Дикий селезень. Сиротская зима - страница 56
В конце июня прошли дожди, и колхозная картошка заросла колючим осотом, цепким вьюнком, овсюгом и другими сорняками.
Председатель Пономарев попросил школьников помочь избавить от сорняков небольшое поле между Селезневым и Зимихой.
Я еще с вечера на велосипеде предупредил второклассников о прополке. Договорились встать пораньше и управиться с утренней прохладой. Как настоящим колхозникам Груня-фронтовичка привезла нам с молоканки флягу с водой, с нашей помощью поставила ее подальше от большака, чтобы не запылилась.
Федька Ренев, чуть потяпав, устало разгибал спину, смотрел из-под ладони: сколько же осталось, и вразвалку шел к воде, долго стучал жестяной кружкой во фляге, жадно пил и остаток небрежно выплескивал в сторону. Но водохлеб Комар не отставал — шибко верток был. К концу, правда, приотстал, поскольку зачастил после воды в кусты.

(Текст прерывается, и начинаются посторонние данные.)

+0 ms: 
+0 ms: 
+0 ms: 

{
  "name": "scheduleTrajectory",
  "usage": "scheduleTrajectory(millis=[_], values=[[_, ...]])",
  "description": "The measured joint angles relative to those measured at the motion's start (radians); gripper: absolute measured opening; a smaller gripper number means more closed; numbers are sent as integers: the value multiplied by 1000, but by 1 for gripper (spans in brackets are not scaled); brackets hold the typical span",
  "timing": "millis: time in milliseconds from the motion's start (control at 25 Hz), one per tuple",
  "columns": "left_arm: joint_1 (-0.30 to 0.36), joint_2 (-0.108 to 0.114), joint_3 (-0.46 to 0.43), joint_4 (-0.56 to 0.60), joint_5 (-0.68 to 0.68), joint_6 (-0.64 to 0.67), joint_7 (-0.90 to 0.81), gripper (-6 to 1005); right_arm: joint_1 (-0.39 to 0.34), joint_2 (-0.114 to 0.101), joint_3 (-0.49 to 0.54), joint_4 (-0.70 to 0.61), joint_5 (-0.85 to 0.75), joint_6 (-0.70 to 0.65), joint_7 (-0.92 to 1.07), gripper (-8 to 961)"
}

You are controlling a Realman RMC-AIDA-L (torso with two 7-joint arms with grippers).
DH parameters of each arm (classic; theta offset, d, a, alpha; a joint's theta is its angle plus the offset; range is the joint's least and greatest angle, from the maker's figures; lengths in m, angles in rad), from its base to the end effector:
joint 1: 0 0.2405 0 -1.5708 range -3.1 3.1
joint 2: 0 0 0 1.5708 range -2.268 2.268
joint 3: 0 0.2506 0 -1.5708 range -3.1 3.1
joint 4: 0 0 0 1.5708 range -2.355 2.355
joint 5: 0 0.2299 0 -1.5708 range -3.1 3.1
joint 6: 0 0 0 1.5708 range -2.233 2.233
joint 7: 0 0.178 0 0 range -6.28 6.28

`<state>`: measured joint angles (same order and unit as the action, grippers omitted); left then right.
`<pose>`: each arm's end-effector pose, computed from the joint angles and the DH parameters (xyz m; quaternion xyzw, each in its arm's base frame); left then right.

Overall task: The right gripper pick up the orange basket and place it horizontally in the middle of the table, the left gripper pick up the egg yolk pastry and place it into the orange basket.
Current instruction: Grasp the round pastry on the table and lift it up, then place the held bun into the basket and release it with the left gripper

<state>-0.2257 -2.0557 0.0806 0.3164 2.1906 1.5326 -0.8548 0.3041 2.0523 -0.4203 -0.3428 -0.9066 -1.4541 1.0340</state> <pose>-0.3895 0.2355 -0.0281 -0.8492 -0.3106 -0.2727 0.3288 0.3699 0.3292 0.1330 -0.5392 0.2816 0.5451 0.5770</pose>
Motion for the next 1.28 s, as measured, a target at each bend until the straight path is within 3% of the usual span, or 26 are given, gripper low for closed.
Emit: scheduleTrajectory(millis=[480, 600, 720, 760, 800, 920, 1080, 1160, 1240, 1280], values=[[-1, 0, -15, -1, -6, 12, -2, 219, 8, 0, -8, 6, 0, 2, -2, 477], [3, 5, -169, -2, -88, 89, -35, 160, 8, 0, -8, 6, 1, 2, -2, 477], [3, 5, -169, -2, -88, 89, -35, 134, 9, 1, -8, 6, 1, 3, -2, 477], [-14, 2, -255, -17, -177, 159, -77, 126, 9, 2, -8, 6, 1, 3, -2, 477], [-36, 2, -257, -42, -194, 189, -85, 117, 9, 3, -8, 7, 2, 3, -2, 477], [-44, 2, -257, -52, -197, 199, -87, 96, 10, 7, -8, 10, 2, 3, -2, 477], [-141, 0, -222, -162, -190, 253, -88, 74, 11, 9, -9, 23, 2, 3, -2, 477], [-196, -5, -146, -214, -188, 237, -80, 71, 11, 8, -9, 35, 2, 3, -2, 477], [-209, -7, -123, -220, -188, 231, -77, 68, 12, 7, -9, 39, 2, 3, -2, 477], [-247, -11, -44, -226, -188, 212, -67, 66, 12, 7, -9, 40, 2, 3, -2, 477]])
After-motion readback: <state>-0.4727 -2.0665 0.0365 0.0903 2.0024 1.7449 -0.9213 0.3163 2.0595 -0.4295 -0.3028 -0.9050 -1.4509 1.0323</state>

Притомилась и Нина — она все чаще выпрямлялась и подолгу смотрела грустными глазами на лес. Тяпка падала у нее из рук, девочка спохватывалась и продолжала тяпать. Мне очень хотелось помочь Нине, но при всех решиться на такое я не смел. Роза зорко следил за всем происходящим — тут же завопит: «Жених и невеста поехали по тесто. Теста не купили — невесту утопили». Я подговорил Карася, который закончил свой рядок, помочь для блезира сначала Вовке Пономареву, а потом Нине. Васька поправил за поясом «Батальон четверых» и согласно мотнул головой.
Константин Сергеевич обошел прополотое поле, вытер огромным, как косынка, платком пот с высокого лба и собрался было распустить всех по домам. Но запылил большак, и к полосатому черно-зеленому полю подкатила колхозная полуторка.

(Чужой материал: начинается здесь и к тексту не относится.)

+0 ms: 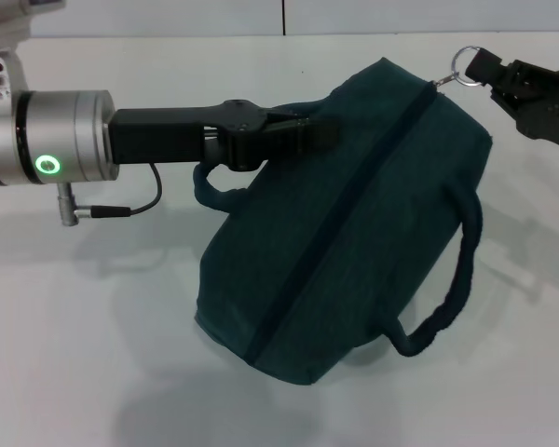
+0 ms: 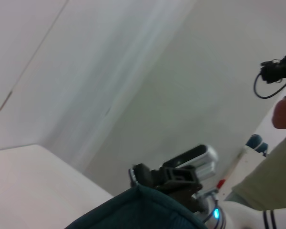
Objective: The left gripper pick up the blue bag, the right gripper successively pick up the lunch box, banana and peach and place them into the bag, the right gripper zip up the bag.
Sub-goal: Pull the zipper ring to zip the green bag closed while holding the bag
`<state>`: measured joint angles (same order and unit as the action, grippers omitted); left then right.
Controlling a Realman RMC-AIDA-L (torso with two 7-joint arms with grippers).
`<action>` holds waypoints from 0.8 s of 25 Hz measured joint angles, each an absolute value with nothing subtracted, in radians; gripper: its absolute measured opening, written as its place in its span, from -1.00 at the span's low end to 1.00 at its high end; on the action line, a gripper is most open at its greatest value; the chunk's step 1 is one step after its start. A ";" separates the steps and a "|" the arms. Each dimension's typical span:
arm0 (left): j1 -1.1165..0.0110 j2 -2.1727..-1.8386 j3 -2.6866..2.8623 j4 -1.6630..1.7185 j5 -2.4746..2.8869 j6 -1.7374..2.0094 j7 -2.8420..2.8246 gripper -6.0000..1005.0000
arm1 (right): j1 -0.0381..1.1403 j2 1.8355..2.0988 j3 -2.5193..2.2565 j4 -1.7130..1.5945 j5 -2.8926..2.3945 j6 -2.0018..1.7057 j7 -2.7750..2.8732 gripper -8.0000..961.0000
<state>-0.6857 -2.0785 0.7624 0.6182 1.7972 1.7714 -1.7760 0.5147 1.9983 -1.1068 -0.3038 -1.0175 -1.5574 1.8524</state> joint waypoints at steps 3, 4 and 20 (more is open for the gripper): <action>-0.685 -2.079 0.762 0.618 1.787 1.789 -1.767 -0.88 | 0.508 1.996 -1.104 -0.297 -1.017 -1.560 1.881 -0.80; -0.685 -2.079 0.762 0.618 1.785 1.797 -1.762 -0.88 | 0.506 1.996 -1.102 -0.296 -1.017 -1.561 1.887 -0.80; -0.672 -2.080 0.758 0.618 1.710 1.854 -1.739 -0.88 | 0.499 1.997 -1.090 -0.276 -1.020 -1.527 1.892 -0.77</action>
<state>-0.6720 -2.0799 0.7585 0.6182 1.7105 1.8545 -1.7385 0.4994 1.9972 -1.0905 -0.2763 -1.0205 -1.5265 1.8923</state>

Вышел сам Пономарев. В руках он держал большой кулек.
— Товарищи школьники, — прохрипел он и откашлялся, — позвольте мне от имени правления колхоза Чапаева поблагодарить вас за помощь в борьбе со злостными сорняками. А теперь, ребята, за работу скромное угощение.
Ничего себе скромное — по целых пять подушечек, посыпанных соей. Так можно каждый день робить. Да еще прокатят на машине!
Константин Сергеевич дирижировал, а мы, счастливые, дружно пели:
Июньский ветер дул в лицо, мы захлебывались от избытка воздуха, от избытка счастья. Как-никак работники, помощь колхозу приносим, с нами считаются.
Над ярко-зелеными полями счастливо, оголтело верещали птицы. В пышном волнении клубились таловые кусты. Облачность леса кружила головы. Тени от редких облаков носились по лугам.
Ренев Федька то и дело привставал, вытягивал и без того длинную шею. Так он всегда тянулся на уроках и тряс рукой, когда хотел, чтобы его спросили. Но сейчас он руку не поднимал, а открыв рот, ошалело смотрел вокруг, точно нас везли по какой-нибудь Африке, а вокруг паслись не коровы и овцы, а жирафы, зебры, гиппопотамы, слоны. Федька довытягивался — майский жук влепил ему такую шишку на лбу, будто вот-вот проклюнется рог.
— Ладно не в рот попал, а то бы застрял в горле, и капец нашему Федьке.
— Кто тады камаринску плясал бы? — подтрунивали пацаны.
— Чо ржете? Я ба его сахаром посыпал и слопал ба, — не растерялся Комар. — Роза сжевал на спор таракана, а я что — рыжий?
Как бы дополняя ребячий праздник, из-за ветряка зарокотал самолет.
замахали ребята.
Я представил, что лечу на аэроплане. И земля сверху, как географическая карта, которая висит у нас в классе на стене.
Я лечу над бескрайней своей Родиной и узнаю знакомые места.
Вот голова веселого человечка в малахае. Еще есть такая загадка: к «я» прибавить рост — и получится полуостров Ямал.
Я летел и радовался, будто подо мной были Уральские горы и Согра, таджикская река Пяндж и Елабуга.
Вот сверкнула среди дремучей тайги сабля-великанша — Байкал. А вот плывет диковинная щука-рыба — Сахалин…
— А если сделают в Казанке аэродром — нас на самолете покатают, Кескин Сергеич? — спросил я.
— Вполне возможно.
Неопределенный ответ не понравился мне: я-то знал, что обязательно покатают на самолете, только бы не уезжать из Селезнева. Хоть бы мамка не забрала меня к себе в Тагил.